As soon as the line containing "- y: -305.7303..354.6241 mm" appears in the material below, start returning lines exactly, and end with the line containing "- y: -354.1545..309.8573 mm".
*-*-*
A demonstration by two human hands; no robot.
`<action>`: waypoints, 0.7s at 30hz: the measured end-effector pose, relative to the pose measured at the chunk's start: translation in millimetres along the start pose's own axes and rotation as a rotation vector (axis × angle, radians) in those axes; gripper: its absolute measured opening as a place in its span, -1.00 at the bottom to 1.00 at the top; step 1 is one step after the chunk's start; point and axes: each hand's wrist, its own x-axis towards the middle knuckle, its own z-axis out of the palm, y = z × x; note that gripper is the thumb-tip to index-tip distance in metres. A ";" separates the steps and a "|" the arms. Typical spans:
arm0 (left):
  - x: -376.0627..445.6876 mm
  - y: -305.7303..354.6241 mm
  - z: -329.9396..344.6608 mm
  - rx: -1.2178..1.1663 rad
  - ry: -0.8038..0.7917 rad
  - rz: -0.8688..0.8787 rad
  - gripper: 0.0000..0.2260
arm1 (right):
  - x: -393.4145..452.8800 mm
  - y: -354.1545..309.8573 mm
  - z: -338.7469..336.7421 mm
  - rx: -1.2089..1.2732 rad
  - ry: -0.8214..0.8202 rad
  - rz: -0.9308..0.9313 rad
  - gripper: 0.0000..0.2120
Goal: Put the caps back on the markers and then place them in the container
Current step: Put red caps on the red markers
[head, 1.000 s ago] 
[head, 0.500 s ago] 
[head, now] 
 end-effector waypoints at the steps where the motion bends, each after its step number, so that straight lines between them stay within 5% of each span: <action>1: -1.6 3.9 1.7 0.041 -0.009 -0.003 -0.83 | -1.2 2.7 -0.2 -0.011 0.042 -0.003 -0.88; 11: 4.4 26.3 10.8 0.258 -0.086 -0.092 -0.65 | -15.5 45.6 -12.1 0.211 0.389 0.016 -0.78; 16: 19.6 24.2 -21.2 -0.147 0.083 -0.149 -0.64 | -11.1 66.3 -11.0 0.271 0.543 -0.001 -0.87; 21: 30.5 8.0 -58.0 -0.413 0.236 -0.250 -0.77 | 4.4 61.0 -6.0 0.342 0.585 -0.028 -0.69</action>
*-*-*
→ Solution for this problem:
  - y: -305.7303..354.6241 mm
  - z: -329.9396..344.6608 mm
  - rx: -1.2178..1.1663 rad
  - ry: -0.8038..0.7917 rad
  - rz: -0.8688..0.8787 rad
  - gripper: 0.0000..0.2260
arm1 (right):
  - x: -393.4145..452.8800 mm
  - y: -354.1545..309.8573 mm

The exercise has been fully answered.